■ **WHAT IS EXPECTED**
Will you output all of the data below exactly, omitting the images?

■ **DATA BELOW**
● ● ● ●

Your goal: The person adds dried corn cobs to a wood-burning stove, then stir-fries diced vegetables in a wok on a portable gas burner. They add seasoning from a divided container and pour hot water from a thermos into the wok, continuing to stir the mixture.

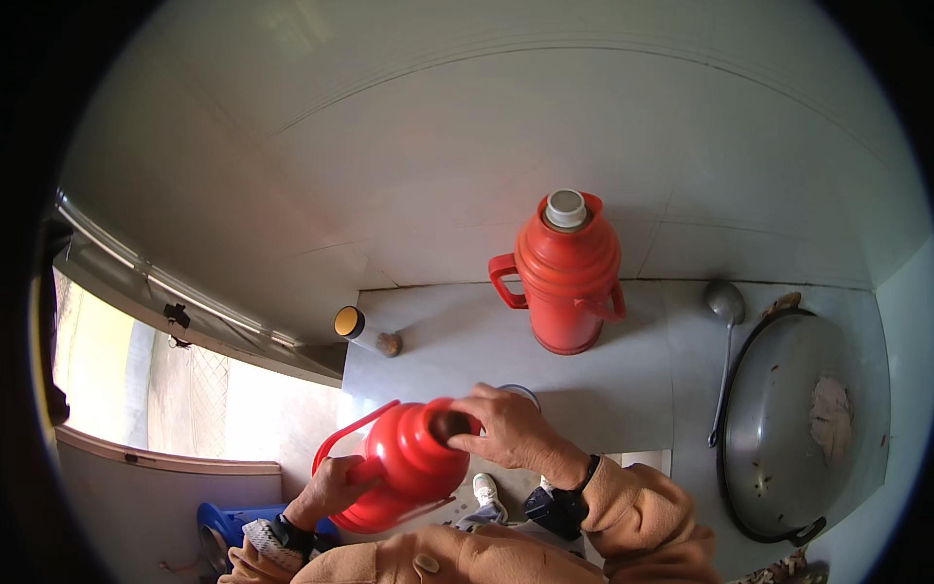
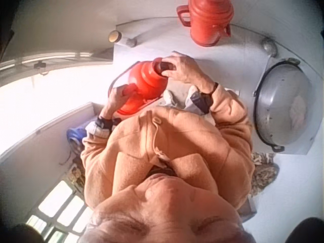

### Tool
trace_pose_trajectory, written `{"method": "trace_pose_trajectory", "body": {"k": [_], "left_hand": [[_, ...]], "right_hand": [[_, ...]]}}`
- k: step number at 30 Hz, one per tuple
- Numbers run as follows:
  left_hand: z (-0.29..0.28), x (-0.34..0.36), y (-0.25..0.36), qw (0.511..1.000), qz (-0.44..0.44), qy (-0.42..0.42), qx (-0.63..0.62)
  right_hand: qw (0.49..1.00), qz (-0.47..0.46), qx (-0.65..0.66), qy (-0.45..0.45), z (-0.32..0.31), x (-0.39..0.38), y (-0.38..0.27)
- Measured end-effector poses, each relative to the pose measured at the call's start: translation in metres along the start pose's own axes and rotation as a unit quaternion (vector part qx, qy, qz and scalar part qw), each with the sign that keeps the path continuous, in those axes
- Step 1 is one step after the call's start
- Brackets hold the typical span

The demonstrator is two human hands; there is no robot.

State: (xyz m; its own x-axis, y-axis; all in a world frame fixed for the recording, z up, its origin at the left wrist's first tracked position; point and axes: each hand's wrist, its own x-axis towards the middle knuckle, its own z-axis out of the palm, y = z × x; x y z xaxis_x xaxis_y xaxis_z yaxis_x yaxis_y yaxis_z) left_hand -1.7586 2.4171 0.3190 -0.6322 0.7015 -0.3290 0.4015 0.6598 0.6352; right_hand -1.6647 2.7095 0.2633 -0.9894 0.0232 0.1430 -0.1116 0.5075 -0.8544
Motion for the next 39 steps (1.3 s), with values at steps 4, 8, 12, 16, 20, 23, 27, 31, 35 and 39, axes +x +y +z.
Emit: {"method": "trace_pose_trajectory", "body": {"k": [4,8,12,16,20,23,27,31,35,39], "left_hand": [[-0.007,-0.007,-0.006,1.0,-0.028,0.01,-0.004],[-0.014,-0.005,-0.011,0.993,-0.026,0.061,-0.094],[-0.026,0.004,-0.01,0.961,-0.01,0.115,-0.251],[-0.041,0.027,-0.005,0.946,-0.007,0.15,-0.287],[-0.036,0.068,-0.003,0.911,0.04,0.175,-0.372],[-0.021,0.102,-0.007,0.881,0.058,0.188,-0.429],[-0.002,0.145,-0.016,0.882,0.04,0.221,-0.415],[0.021,0.177,-0.024,0.872,0.082,0.264,-0.404],[0.046,0.196,-0.019,0.835,0.07,0.3,-0.456],[0.066,0.208,-0.015,0.815,0.075,0.353,-0.453]], "right_hand": [[0.997,-0.009,-0.061,-0.037,-0.006,0.018,-0.03],[0.997,-0.012,0.023,0.074,-0.022,0.017,-0.036],[0.954,0.053,0.105,0.276,-0.027,-0.019,0.022],[0.944,0.274,0.011,0.185,0.016,-0.078,0.116],[0.941,0.328,-0.026,0.074,0.075,-0.123,0.171],[0.94,0.337,0.019,0.045,0.096,-0.133,0.186],[0.927,0.358,0.106,-0.025,0.102,-0.137,0.205],[0.891,0.355,0.281,-0.007,0.11,-0.146,0.239],[0.926,0.292,0.233,-0.046,0.113,-0.146,0.258],[0.941,0.274,0.185,-0.066,0.106,-0.14,0.254]]}}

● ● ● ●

■ **RESPONSE AREA**
Your goal: The person adds dried corn cobs to a wood-burning stove, then stir-fries diced vegetables in a wok on a portable gas burner. They add seasoning from a divided container and pour hot water from a thermos into the wok, continuing to stir the mixture.


### Tool
trace_pose_trajectory, written `{"method": "trace_pose_trajectory", "body": {"k": [_], "left_hand": [[_, ...]], "right_hand": [[_, ...]]}}`
- k: step number at 30 Hz, one per tuple
- Numbers run as follows:
  left_hand: z (-0.29..0.28), x (-0.34..0.36), y (-0.25..0.36), qw (0.511..1.000), qz (-0.44..0.44), qy (-0.42..0.42), qx (-0.63..0.62)
  right_hand: qw (0.49..1.00), qz (-0.47..0.46), qx (-0.65..0.66), qy (-0.45..0.45), z (-0.32..0.31), x (-0.39..0.38), y (-0.38..0.27)
- Measured end-effector poses, each relative to the pose measured at the call's start: translation in metres along the start pose's own axes and rotation as a unit quaternion (vector part qx, qy, qz and scalar part qw), each with the sign that keeps the path continuous, in those axes
- Step 1 is one step after the call's start
- Brackets hold the typical span

The demonstrator is two human hands; there is no robot.

State: (xyz m; its own x-axis, y-axis; all in a world frame fixed for the recording, z up, its origin at the left wrist's first tracked position; point and axes: each hand's wrist, its own x-axis towards the middle knuckle, its own z-axis out of the palm, y = z × x; x y z xaxis_x xaxis_y xaxis_z yaxis_x yaxis_y yaxis_z) left_hand -1.7586 2.4171 0.3190 -0.6322 0.7015 -0.3290 0.4015 0.6598 0.6352; right_hand -1.6647 2.7095 0.2633 -0.9894 0.0232 0.1430 -0.1116 0.5075 -0.8544
Motion for the next 39 steps (1.3 s), with values at steps 4, 8, 12, 16, 20, 23, 27, 31, 35 and 39, axes +x +y +z.
Emit: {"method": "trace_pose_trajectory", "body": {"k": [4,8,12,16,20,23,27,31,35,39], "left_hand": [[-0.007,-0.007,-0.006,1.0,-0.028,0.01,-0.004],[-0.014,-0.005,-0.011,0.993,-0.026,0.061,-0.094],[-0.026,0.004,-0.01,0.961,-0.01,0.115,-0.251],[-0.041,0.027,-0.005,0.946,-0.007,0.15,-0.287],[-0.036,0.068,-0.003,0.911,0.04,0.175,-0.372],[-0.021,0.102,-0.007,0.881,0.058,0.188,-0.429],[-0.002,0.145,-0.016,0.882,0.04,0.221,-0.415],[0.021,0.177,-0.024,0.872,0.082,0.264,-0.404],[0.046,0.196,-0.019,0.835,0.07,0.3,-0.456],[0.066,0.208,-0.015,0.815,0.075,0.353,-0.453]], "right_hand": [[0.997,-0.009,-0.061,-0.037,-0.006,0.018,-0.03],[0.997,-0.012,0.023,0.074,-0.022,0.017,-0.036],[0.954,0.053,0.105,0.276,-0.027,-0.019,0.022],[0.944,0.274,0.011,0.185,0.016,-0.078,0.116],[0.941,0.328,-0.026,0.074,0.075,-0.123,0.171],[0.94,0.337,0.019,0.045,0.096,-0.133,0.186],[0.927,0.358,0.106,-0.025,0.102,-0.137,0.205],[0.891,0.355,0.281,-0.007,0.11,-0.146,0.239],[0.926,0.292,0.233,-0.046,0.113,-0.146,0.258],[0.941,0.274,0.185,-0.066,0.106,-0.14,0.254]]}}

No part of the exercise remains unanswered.